Apple has a market cap of $600 Million and a forward PE of 16. The stock sports a Style Score of “B” in Value and Momentum and pays a yield of 4.70%.
The stock started off the year in a rough spot, selling all the way down to $16 because of market weakness. Since then the stock has jumped back to $22 and has held gains after a 6.90% beat last quarter.
The company next reports earnings on August 9th and estimate revisions are rising in all time frames. Over the last 60 days, estimates for the current year have gained 11.6%, from $1.20 to $1.34. Estimates for fiscal year 2017 have gained 8.5% over the same time frame, jumping from $1.30 to $1.41.
Summit Hotel (INN - Free Report) is a Zacks Rank #1(Strong Buy) that is a hotel investment company. The company engages in acquiring, owning, renovating, repositioning, and asset-managing and selling premium-branded limited-service and select-service hotels in the upscale and midscale without food and beverage segments of the United States lodging industry.The Austin, Texas based company was founded in 2004 and has 40 full time employees.
Summit has a market cap of $1 Billion and a forward PE of 9. The stock sports a Style Score of “B” in Value and pays a yield of 4.46%.
The company reported Q1 earnings on May 3rd in which it saw EPS at $0.32 verse the $0.31 expected. Revenue was seen at $118.1 Million verse the $116 Million. The company guided fiscal year 2016 AFFO at $1.31-1.37 verse the $1.32 expected. Pro forma RevPar growth was seen at 4.0-5.5% verse the previously seen 3.5-5.5%.
Summit next reports earnings on August 1st and estimate revisions for fiscal year 2016 and 2017 are rising. Over the last month, estimates for 2016 have gone from $1.27 to $1.30 a gain of 2.3%. For 2017, estimates have gained 10.3% over the same time frame, jumping from $1.35 to $1.49. Looking at the chart below, you can see that Summit hasn’t missed on EPS since early 2012.
Gaming and Leisure Properties (GLPI - Free Report) is a Zacks Rank #2(Buy) that owns real estate properties including casino facilities and other assets. The Pennsylvania based company is a self-administered, self-managed REIT primarily engaged in the property business, which will consist of owning, acquiring, developing, expanding, managing, and leasing gaming and related facilities.
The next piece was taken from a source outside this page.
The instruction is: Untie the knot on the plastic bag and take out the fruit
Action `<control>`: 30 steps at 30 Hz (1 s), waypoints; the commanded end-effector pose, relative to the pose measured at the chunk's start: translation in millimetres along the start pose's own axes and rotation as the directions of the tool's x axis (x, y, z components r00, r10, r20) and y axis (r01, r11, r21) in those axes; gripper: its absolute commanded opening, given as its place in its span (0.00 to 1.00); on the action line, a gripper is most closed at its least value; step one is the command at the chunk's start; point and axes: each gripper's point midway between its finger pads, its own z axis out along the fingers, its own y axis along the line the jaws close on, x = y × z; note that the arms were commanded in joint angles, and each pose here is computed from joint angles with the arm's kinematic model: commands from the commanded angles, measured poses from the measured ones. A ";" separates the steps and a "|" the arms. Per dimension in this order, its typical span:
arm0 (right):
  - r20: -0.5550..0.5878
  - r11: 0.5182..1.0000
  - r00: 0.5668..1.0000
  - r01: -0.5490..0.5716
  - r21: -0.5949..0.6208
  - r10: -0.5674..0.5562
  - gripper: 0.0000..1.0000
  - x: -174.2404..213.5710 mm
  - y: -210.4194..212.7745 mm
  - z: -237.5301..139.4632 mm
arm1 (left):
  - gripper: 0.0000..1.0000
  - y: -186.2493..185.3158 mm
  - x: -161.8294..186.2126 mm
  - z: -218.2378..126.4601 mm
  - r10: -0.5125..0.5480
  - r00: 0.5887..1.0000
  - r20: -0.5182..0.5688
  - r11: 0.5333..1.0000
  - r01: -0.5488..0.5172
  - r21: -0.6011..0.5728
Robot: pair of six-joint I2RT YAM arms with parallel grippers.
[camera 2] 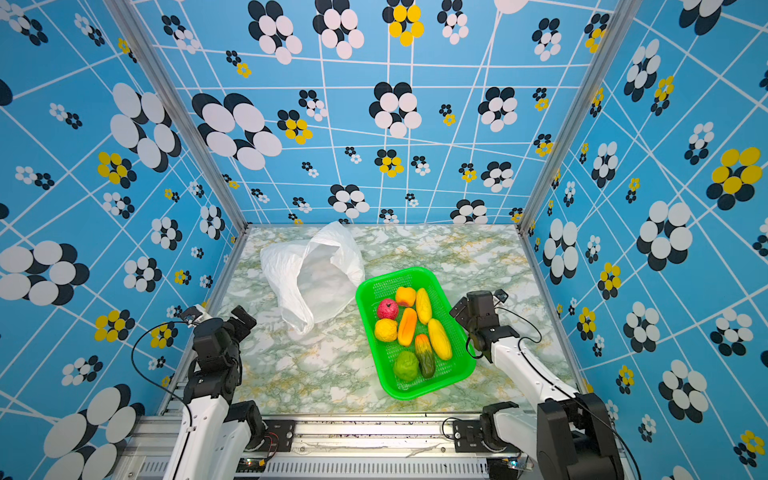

GLPI has a market cap of $6.75 Billion and a forward PE of 12. The stock sports a Style Score of “B” in Growth and pays a yield of 6.70%.
The company reported Q1 earnings on April 26th in which it saw EPS at $0.70 verse the $0.69 expected. Revenue was seen at $148.8 Million verse the $149 Million expected. The company raised fiscal year 2016 FFO to $2.93 verse the 2.84 expected. CEO Peter Carlino had some comments about the quarter:
“After the PNK acquisition closes, we will have created a triple-net REIT industry leader and our portfolio will be significantly more diversified than it was at the time of our spin. Looking forward, we believe this increase in size enhances a significant competitive advantage, and the increased diversity improves the stability of our cash flows and further protects us from variabilities in regional gaming.”
The company next reports earnings on August 4th and estimate revisions for fiscal year 2016 and 2017 are rising. Over the last 60 days, estimates for 2016 have gone from $2.66 to $2.85 a gain of 7%. For 2017, estimates have gained 11% over the same time frame, jumping from $2.71 to $3.01. The company hasn’t missed on EPS since 2014 and will go for its tenth straight EPS beat in August.
REITs have treated investors well over the last seven years, but it is perhaps time to pick specialized REITs instead of a broad basket. Exposure to retail and rising interest rates could harm future appreciation chances for certain companies. Sticking with highly ranked stock will insure that the company is fundamentally intact and the dividend will remain.